> _Exercise directions_: Look below for the line with "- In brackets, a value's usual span", then give it again exactly, along with every line that comes after it, the final line included.
● ● ● ●
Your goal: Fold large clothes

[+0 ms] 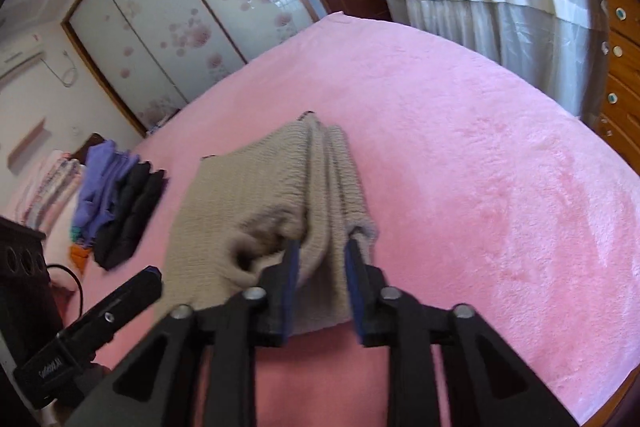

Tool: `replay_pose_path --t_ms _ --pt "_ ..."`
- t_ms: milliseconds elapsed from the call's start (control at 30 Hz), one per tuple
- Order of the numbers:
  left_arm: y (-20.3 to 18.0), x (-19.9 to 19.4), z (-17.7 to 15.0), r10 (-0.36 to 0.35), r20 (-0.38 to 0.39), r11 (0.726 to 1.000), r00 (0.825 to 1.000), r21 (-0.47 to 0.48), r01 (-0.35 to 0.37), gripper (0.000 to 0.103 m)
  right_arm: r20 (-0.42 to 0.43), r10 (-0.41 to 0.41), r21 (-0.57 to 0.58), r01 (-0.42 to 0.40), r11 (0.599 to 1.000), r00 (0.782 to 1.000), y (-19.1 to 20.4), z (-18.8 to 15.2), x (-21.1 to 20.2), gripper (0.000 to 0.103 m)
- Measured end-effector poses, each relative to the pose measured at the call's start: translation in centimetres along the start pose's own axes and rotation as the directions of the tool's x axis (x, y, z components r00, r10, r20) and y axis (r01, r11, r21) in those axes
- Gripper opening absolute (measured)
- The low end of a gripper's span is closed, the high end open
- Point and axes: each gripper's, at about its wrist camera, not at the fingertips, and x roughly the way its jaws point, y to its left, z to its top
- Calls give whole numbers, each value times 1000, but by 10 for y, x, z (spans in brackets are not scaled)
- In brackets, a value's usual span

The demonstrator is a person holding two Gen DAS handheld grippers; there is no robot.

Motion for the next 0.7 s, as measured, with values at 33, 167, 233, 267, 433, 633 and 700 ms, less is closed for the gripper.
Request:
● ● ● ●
> _Output of the task_:
- In brackets, a value's usual span

The demonstrator is a person holding two Gen DAS handheld grippers; there is no robot.

Motion for the next 0.7 s, as measured, with values at 33, 167, 233, 267, 433, 633 and 700 ms, less is closed for the gripper.
Request:

There is no more to the output.